Esta función es extremadamente delicada, pues su ejercicio tiende a politizar y debilitar las fuerzas armadas como instrumentos de defensa exterior y poner en marcha, por otro lado, mecanismos psicológicos y sociológicos que podrían concluir en golpes de Estado. Pero, en todo caso, es válido destacar que las fuerzas armadas colaboran en el mantenimiento del orden por su simple existencia, desempeñando aquí también un rol disuasivo del mismo modo que frente al posible enemigo externo. El monopolio de la violencia legítima tiene un valor que mejor podrían testimoniar quienes hayan vivido en medio de la anarquía y la libanización de sus países.
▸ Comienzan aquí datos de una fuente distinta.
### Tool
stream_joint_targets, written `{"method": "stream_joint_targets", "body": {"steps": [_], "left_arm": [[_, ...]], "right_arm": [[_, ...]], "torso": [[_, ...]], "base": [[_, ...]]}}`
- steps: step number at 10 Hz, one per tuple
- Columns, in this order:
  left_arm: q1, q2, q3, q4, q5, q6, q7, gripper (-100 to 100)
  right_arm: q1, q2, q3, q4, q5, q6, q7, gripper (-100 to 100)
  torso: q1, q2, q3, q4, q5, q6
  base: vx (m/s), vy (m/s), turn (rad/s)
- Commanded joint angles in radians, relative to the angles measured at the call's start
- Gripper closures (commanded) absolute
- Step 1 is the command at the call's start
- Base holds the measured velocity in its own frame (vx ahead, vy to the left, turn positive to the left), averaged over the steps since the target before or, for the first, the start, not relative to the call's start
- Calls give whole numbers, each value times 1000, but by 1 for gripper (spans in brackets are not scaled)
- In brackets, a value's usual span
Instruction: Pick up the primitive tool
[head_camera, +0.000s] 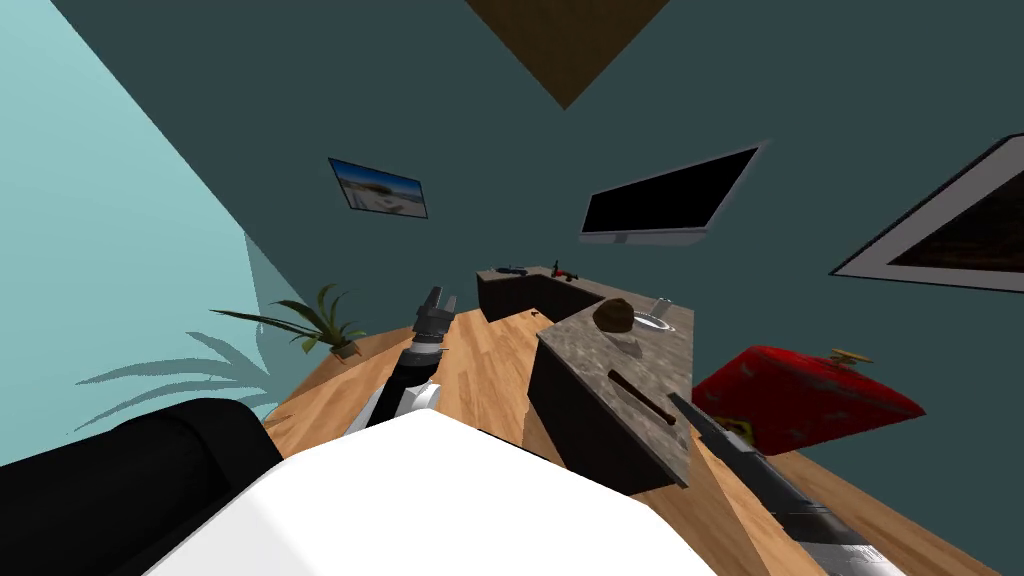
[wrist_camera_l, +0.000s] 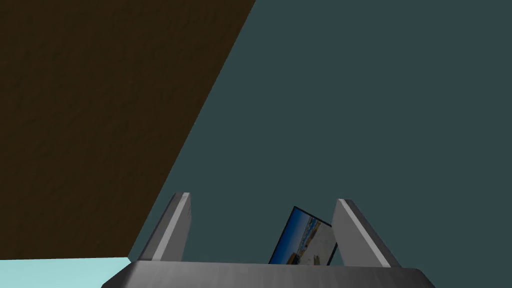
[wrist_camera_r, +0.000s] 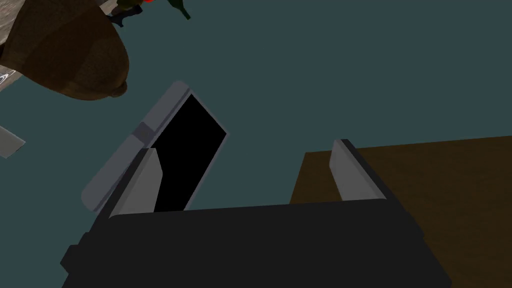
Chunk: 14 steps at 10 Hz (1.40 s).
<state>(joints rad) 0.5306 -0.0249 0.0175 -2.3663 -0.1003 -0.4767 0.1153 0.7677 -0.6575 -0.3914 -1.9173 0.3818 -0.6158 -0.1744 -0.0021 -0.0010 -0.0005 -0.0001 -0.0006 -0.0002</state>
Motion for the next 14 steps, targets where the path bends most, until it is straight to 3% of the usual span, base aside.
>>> {"method": "stream_joint_targets", "body": {"steps": [1,2,4,5,7,8,10,11,13,14], "left_arm": [[0,0,0,0,0,0,0,0],[0,0,0,0,0,0,0,0],[0,0,0,0,0,0,0,0],[0,0,0,0,0,0,0,0],[0,0,0,0,0,0,0,0],[0,0,0,0,0,0,0,0],[0,0,0,0,0,0,0,0],[0,0,0,0,0,0,0,0],[0,0,0,0,0,0,0,0],[0,0,0,0,0,0,0,0]], "right_arm": [[50,-50,-26,50,50,-34,-3,-100],[60,-53,-26,52,58,-34,-3,-100],[129,-120,-51,116,126,-61,-5,-100],[131,-124,-51,116,140,-61,-5,-100],[197,-192,-78,178,210,-85,-6,-100],[200,-194,-78,181,223,-85,-6,-100],[265,-258,-105,240,287,-106,-5,-100],[265,-258,-105,243,302,-106,-5,-100],[325,-314,-128,302,369,-123,-2,-100],[325,-314,-128,302,377,-123,-2,-100]], "torso": [[0,0,0,0,0,0],[0,0,0,0,0,0],[0,-1,0,0,0,0],[0,-1,-1,0,0,0],[0,-2,-1,0,0,0],[0,-2,-1,0,0,0],[0,-2,-1,0,0,1],[-1,-3,-2,-1,0,1],[0,-3,-2,-1,0,1],[-1,-4,-2,-1,0,0]], "base": [[-7,2,382],[-3,-2,242],[4,0,396],[9,-9,173],[15,-2,411],[19,-12,180],[23,-12,328],[25,-19,159],[35,-7,325],[30,-23,142]]}}
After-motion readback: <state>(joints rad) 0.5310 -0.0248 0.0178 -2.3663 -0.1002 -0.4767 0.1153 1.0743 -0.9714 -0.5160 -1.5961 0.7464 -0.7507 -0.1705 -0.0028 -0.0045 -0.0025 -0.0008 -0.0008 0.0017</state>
Entre las funciones secundarias se pueden mencionar las de soberanía e integración nacional, y dinamización de la economía y la tecnología. La función de soberanía e integración nacional es menos evidente en países maduros, en los que las fuerzas armadas son un servicio público con poca presencia cotidiana. En los países latinoamericanos, las fuerzas armadas evocan y refuerzan muchas veces la idea común de soberanía, a la par que constituyen un elemento de integración nacional.

Dinamizante de la economía

Contribuyen de este modo a estabilizar el Estado y la Nación, especialmente en países de extenso territorio, distantes del Primer Mundo, con numerosa y heterogénea inmigración, dilatadas fronteras, despareja densidad de población, etcétera. En este sentido cumplen todavía, en algunas regiones, funciones casi colonizadoras.
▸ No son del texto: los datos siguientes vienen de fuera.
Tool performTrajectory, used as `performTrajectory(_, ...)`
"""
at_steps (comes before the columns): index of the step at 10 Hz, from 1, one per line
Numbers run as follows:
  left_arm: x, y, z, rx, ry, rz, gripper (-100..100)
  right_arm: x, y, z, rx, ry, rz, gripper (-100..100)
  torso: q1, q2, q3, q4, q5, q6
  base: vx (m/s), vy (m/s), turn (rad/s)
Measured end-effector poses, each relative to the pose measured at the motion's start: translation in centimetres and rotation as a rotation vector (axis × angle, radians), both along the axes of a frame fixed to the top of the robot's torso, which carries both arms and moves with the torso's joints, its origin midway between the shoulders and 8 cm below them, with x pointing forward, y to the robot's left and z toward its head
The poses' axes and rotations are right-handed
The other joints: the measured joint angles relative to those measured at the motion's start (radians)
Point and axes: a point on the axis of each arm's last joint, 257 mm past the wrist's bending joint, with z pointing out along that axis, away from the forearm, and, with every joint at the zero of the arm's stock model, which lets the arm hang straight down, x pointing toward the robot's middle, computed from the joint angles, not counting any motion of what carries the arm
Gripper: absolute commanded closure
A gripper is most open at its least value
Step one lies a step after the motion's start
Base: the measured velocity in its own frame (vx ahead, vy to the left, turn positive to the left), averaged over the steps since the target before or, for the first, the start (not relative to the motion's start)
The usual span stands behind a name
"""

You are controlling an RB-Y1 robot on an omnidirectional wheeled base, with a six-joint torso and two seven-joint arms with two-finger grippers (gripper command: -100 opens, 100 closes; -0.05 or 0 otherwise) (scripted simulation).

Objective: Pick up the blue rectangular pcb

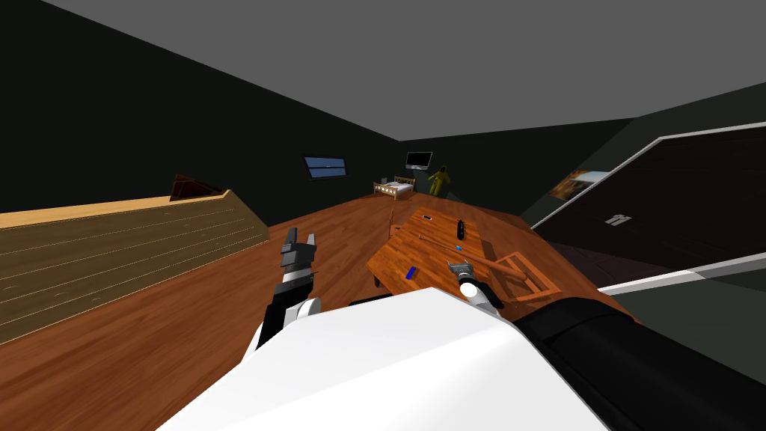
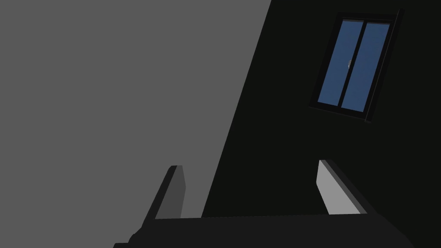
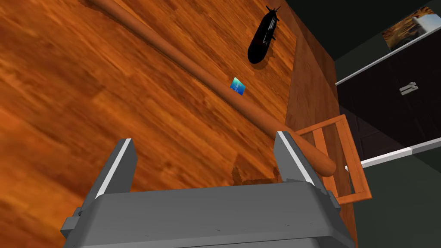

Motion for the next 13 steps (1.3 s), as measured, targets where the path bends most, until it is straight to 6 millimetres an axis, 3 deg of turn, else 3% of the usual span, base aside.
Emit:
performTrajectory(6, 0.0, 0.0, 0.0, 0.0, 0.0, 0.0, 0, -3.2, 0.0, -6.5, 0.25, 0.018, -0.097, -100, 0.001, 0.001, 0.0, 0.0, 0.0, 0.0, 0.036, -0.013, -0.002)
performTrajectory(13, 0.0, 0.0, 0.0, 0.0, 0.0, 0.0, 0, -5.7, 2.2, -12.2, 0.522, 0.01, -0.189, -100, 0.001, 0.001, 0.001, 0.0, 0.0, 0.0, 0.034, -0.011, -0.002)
La función secundaria de dinamización de la economía y tecnología es mucho más visible en aquellos países que han integrado inteligentemente las necesidades logísticas de sus fuerzas armadas con la promoción y desarrollo de ciertos sectores industriales. Es posible criticar la forma en que esta actividad se ha desarrollado entre nosotros, y proponer también eficaces soluciones aplicables hoy en día. Pero el mal uso que hemos hecho en la Argentina del poder de compra de las Fuerzas Armadas no invalida que éste pueda ser utilizado como dinamizante de la economía y tecnología. Para eso no hace falta ser una superpotencia, como lo demuestran los ejemplos de Brasil y Chile, que comenzaron a desarrollar su industria militar mucho después que nosotros y hoy nos superan cómodamente.
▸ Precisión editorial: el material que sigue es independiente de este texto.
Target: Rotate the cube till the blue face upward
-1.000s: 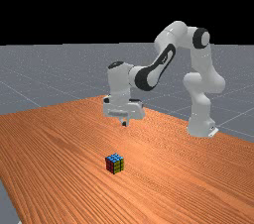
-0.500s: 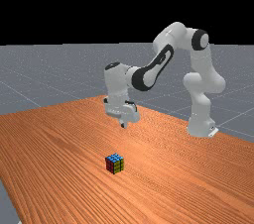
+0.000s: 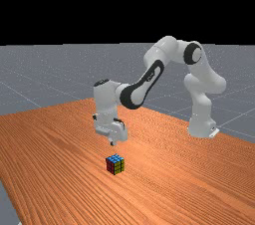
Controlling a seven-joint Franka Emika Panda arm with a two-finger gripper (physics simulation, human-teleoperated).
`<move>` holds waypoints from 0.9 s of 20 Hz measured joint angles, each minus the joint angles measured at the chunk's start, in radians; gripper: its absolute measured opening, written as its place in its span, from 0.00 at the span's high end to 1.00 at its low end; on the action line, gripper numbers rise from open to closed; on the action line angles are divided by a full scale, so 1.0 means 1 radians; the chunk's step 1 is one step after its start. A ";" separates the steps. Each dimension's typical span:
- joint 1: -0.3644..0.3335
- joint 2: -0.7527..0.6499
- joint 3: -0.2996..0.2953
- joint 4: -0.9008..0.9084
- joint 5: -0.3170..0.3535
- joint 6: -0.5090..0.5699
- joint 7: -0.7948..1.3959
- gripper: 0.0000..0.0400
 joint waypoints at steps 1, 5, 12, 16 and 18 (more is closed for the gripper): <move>-0.001 0.019 0.003 0.005 0.003 0.001 0.000 1.00; 0.014 0.060 0.014 0.008 0.002 0.005 0.010 1.00; 0.014 0.129 0.023 0.044 0.010 0.027 0.011 1.00; 0.020 0.138 0.016 0.064 0.009 0.032 0.034 1.00; 0.038 0.137 0.013 0.061 0.003 0.034 0.061 0.95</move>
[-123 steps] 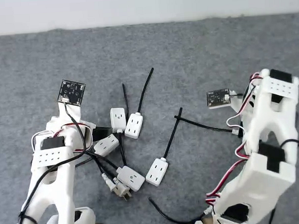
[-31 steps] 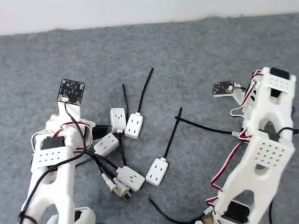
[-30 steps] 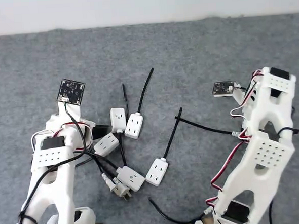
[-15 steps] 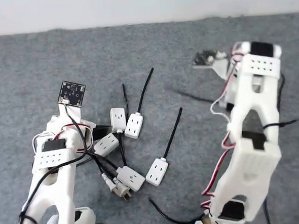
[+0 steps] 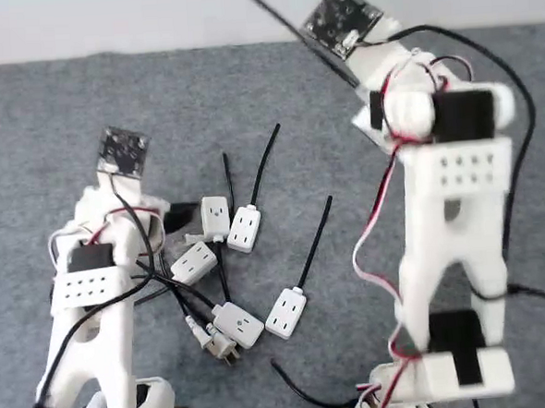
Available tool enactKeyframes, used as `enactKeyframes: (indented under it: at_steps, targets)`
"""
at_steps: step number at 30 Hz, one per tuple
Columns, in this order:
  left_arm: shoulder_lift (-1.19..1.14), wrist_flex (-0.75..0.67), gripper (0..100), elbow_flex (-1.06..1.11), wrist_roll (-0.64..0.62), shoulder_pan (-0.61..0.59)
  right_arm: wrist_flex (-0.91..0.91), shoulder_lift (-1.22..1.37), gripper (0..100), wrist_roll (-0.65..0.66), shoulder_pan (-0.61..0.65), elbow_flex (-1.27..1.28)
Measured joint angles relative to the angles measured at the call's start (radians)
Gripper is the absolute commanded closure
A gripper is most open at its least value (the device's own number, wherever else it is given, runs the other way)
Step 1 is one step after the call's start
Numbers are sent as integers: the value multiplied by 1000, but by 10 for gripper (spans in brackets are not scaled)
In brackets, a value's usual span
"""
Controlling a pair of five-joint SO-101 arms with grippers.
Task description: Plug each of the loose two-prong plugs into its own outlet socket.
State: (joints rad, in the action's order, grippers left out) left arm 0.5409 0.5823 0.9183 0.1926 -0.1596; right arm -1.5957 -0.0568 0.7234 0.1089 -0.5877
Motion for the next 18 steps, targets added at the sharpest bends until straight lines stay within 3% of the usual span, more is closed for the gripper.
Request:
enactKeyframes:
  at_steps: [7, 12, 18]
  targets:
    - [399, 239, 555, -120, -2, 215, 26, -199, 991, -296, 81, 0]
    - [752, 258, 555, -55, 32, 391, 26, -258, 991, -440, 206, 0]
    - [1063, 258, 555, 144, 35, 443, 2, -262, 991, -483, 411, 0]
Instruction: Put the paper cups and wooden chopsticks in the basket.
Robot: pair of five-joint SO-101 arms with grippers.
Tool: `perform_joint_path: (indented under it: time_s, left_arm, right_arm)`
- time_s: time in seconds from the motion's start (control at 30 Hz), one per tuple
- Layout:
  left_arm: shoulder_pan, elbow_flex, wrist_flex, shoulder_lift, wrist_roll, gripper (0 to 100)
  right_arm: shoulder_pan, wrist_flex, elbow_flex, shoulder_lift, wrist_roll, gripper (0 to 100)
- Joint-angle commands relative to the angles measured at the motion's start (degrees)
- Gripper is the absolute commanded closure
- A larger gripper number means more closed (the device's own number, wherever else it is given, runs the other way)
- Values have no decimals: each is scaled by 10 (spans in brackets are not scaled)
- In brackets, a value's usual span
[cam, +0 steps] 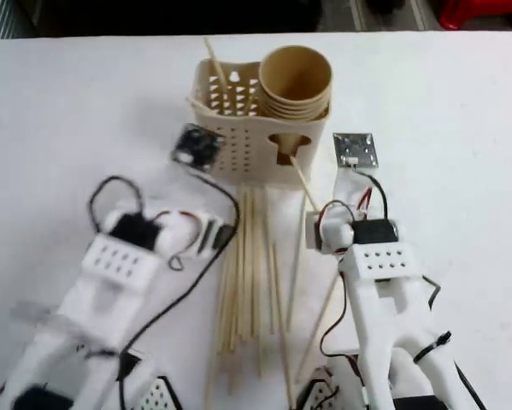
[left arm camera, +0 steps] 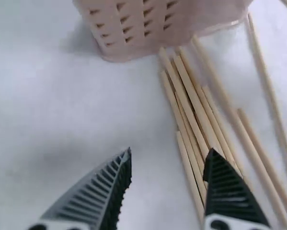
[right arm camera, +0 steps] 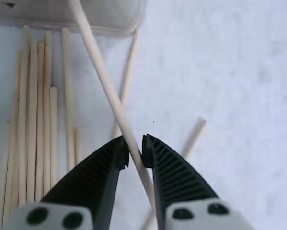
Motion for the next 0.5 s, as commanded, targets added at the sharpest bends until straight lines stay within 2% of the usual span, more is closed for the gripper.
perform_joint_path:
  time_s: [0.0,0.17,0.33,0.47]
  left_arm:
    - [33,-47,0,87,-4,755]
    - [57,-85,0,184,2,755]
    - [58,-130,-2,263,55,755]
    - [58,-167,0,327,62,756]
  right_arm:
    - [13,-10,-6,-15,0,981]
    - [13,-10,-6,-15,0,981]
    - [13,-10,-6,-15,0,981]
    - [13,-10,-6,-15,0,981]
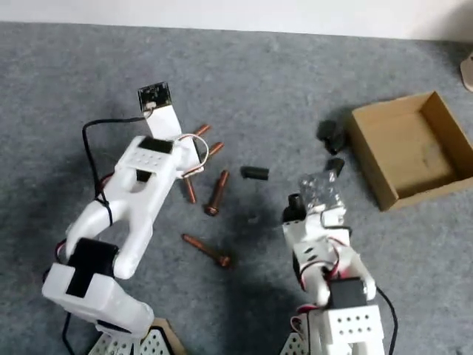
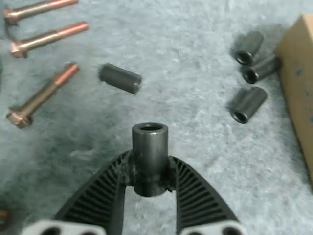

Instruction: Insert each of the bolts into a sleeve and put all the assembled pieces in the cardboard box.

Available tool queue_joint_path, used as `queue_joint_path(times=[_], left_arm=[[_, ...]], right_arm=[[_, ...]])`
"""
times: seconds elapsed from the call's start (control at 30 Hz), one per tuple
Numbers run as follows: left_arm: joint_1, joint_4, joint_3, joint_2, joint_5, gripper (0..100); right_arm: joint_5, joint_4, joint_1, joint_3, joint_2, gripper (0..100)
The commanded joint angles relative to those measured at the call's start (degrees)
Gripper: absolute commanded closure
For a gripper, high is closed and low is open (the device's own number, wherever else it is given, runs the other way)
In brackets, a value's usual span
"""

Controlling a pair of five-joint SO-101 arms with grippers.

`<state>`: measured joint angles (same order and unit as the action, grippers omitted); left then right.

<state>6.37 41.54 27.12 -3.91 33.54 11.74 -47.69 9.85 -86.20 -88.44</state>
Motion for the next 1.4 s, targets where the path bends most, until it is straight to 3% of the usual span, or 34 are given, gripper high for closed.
queue_joint_path(times=[0.0, 0.13, 0.33, 0.63, 0.97, 1.37], left_arm=[[0.75, -3.43, 1.98, 6.81, -1.49, 100], [1.10, -9.67, 9.54, 14.81, -2.73, 100], [2.95, -21.27, 22.99, 24.92, -7.21, 100], [8.84, -22.42, 30.20, 34.77, -8.53, 100], [9.01, -24.53, 30.46, 37.58, -5.01, 100], [8.57, -24.44, 30.11, 38.02, 13.45, 100]], right_arm=[[2.99, 1.27, 1.63, -3.47, -9.71, 99.4], [3.69, 0.75, 2.68, -10.07, -17.71, 99.4], [3.69, 0.75, 6.02, -12.44, -15.96, 99.4], [5.63, 0.84, 8.31, -12.79, -16.04, 99.4], [5.71, 0.48, 14.46, -12.97, -16.04, 99.4], [5.71, 0.66, 17.98, -13.76, -16.04, 99.4]])
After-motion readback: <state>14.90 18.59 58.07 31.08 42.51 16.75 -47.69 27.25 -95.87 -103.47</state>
Finalmente, se puede decir que tener fuerzas armadas y no planificar en ellas el largo plazo, con una percepción clara de sus funciones primarias y secundarias, es una de las tantas formas de dilapidar recursos que podrían contribuir mucho más, dentro de su especificidad, al bien común.

Néstor J. Cruces es director del Instituto de Defensa de la Fundación Novum Millennium.